Invitée dans le Space X de Stanys Bujakera, l’ancienne ministre des Droits humains sous Joseph Kabila, Marie-Ange Mushobekwa, a pris la défense de son ancien chef et plaidé pour l’inclusion de l’AFC/M23 dans le processus de dialogue national.
Selon elle, il serait impossible de parvenir à une solution durable à la crise congolaise sans associer le mouvement rebelle aux discussions.
« On ne peut pas régler la crise congolaise sans associer l’AFC/M23. On ne peut pas faire la paix avec ses amis », a-t-elle déclaré, estimant que l’impasse militaire impose désormais de privilégier la voie du dialogue.
Marie-Ange Mushobekwa a également rejeté les accusations visant Joseph Kabila, affirmant que l’ancien président « est un homme de paix » et qu’il « n’appartient pas à l’AFC/M23 et ne soutient aucun mouvement rebelle ».

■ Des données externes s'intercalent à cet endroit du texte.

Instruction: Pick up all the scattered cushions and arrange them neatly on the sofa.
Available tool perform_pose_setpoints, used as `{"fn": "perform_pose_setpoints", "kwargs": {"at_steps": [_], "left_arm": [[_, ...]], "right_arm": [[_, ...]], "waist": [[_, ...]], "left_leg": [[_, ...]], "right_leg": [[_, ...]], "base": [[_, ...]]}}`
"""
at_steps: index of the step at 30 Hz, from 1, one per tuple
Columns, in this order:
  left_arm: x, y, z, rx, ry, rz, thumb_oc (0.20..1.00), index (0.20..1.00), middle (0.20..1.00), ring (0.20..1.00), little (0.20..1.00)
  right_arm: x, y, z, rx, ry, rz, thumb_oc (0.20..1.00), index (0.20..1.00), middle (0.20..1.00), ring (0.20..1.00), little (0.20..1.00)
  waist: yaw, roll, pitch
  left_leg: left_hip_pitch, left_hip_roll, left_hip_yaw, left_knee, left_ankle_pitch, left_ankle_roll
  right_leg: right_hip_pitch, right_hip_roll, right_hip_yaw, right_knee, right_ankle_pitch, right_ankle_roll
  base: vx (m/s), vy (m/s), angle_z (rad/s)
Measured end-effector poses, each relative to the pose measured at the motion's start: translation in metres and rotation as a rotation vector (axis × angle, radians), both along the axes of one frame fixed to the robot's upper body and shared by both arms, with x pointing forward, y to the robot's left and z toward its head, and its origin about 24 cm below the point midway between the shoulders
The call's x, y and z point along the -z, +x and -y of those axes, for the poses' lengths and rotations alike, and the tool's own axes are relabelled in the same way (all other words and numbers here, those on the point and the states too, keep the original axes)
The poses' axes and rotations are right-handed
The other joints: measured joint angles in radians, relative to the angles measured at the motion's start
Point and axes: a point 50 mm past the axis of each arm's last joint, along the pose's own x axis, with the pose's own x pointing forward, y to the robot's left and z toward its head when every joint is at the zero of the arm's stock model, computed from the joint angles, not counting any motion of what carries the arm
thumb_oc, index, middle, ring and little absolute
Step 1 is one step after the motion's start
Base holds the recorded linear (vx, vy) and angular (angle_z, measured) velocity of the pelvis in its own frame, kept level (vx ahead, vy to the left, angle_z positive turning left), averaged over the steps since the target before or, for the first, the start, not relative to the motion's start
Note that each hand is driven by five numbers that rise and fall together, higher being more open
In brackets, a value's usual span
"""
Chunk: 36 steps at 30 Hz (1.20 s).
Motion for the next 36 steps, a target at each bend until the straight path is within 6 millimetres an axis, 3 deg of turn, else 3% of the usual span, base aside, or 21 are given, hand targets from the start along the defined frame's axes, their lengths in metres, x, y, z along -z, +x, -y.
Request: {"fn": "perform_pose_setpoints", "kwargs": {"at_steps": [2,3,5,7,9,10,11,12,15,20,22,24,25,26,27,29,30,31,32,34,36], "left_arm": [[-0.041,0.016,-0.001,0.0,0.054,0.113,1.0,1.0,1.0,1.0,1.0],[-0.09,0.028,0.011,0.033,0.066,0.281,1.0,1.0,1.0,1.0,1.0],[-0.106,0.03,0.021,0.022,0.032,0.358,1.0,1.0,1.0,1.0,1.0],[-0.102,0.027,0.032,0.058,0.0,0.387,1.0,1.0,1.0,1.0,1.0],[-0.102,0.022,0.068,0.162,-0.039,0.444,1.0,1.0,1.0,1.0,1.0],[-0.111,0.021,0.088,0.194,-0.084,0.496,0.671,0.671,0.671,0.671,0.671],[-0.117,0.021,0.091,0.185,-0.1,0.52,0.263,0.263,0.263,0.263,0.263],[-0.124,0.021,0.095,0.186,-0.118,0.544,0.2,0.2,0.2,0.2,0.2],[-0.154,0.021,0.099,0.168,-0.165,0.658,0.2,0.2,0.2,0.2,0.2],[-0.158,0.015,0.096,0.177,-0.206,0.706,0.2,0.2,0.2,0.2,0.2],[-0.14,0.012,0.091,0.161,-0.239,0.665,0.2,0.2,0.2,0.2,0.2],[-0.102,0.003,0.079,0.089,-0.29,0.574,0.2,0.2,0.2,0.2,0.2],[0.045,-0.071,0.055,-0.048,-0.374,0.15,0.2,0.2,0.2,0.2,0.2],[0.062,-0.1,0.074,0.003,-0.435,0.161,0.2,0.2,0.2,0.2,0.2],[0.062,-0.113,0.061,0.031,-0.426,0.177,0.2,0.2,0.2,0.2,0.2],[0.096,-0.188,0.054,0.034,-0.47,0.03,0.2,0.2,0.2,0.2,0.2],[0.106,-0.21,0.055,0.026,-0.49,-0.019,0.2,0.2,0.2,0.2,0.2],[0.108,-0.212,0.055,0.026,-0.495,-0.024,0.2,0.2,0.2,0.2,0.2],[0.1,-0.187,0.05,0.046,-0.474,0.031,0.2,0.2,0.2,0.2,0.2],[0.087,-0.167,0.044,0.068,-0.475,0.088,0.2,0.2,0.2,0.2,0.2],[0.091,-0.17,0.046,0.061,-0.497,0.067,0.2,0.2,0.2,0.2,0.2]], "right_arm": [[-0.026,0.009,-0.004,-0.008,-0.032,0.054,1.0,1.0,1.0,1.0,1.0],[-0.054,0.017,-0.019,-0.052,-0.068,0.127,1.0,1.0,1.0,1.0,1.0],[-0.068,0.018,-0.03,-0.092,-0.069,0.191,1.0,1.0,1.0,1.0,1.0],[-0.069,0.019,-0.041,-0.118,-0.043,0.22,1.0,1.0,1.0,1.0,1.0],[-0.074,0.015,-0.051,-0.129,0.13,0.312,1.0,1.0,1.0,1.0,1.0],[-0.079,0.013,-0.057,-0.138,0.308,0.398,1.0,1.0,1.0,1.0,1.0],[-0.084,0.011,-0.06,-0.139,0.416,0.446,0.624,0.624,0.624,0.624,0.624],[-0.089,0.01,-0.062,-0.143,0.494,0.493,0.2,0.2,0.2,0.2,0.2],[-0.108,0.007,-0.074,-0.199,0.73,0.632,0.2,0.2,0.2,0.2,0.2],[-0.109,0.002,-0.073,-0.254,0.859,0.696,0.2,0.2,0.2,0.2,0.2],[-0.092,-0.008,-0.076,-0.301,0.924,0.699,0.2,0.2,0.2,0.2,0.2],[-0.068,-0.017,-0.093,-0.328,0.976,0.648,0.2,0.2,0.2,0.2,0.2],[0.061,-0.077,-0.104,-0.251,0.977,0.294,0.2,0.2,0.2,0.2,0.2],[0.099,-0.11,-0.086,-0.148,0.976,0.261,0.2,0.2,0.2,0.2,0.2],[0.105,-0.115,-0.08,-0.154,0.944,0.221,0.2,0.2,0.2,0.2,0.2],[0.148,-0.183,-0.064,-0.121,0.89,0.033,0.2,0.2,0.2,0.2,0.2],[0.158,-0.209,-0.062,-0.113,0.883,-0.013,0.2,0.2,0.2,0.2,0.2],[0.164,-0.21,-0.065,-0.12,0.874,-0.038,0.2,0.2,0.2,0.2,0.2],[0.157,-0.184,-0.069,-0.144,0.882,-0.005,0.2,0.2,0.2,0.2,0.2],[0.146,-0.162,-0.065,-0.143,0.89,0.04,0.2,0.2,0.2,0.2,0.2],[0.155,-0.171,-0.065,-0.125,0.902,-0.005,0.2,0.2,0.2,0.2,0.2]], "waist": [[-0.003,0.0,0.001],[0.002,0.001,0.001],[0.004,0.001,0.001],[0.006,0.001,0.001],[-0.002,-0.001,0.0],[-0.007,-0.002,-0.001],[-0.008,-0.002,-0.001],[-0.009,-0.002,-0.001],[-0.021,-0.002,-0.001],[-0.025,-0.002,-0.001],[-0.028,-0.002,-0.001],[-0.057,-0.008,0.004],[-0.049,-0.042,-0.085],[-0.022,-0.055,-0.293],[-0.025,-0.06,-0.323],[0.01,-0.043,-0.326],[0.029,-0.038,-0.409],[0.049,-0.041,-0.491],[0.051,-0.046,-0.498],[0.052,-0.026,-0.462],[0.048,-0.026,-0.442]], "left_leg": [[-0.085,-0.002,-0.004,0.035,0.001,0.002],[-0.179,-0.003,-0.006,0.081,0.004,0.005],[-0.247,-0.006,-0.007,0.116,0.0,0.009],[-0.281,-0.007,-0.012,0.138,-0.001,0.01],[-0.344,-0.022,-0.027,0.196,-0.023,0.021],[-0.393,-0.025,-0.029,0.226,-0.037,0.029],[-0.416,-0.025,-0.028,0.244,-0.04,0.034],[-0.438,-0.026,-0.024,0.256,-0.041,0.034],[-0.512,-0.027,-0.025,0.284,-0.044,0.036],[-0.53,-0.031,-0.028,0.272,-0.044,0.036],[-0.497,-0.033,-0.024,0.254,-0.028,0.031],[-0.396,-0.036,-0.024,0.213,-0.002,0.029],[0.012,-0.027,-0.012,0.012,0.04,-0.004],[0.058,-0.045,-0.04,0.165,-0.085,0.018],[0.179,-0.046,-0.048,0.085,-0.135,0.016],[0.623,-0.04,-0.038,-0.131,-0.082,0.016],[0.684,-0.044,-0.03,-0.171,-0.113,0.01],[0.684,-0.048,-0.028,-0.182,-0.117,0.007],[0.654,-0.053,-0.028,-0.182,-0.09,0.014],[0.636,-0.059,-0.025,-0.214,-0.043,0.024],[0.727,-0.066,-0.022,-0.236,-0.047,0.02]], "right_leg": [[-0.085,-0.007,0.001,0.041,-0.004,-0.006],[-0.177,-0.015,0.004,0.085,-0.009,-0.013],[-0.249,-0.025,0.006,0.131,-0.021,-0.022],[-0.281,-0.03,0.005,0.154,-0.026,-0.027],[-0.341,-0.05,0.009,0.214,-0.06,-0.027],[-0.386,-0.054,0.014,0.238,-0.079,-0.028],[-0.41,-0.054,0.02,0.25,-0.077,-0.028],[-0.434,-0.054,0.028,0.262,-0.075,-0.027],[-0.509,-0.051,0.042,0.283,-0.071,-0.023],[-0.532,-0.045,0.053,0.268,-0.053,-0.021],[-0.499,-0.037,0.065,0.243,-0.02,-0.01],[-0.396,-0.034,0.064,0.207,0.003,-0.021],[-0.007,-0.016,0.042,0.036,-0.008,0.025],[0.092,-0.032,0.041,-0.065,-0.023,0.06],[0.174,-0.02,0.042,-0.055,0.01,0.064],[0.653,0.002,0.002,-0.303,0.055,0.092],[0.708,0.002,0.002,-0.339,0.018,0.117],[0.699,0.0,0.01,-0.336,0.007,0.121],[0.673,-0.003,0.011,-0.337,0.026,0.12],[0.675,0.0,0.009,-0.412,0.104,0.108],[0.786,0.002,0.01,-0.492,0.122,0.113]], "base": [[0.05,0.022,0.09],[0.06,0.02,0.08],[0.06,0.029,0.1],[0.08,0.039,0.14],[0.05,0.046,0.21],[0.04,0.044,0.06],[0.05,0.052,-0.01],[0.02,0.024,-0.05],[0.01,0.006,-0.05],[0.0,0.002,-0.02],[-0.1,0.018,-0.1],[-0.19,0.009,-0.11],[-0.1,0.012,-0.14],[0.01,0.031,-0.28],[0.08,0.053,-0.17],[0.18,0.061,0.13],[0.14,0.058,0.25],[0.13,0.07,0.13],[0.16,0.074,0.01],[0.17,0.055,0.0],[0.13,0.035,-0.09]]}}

Revenant sur son propre bilan au ministère des Droits humains, elle a expliqué que ce département, qu’elle qualifie de « transversal », ne disposait d’aucune autorité hiérarchique sur l’armée, la police ou la justice.
« Le ministre des Droits humains gère les dégâts causés par d’autres », a-t-elle résumé.
Elle a notamment revendiqué son implication dans la libération de l’activiste Carbone Béni et dans l’évacuation de la jeune Dorcas Makaya vers l’Afrique du Sud.
Assumant pleinement son passage au gouvernement, l’ancienne ministre affirme n’avoir « fait arrêter personne » ni « tué personne ». Elle se dit par ailleurs prête à répondre de ses actes devant la justice congolaise ou internationale, assurant ne rien avoir à craindre.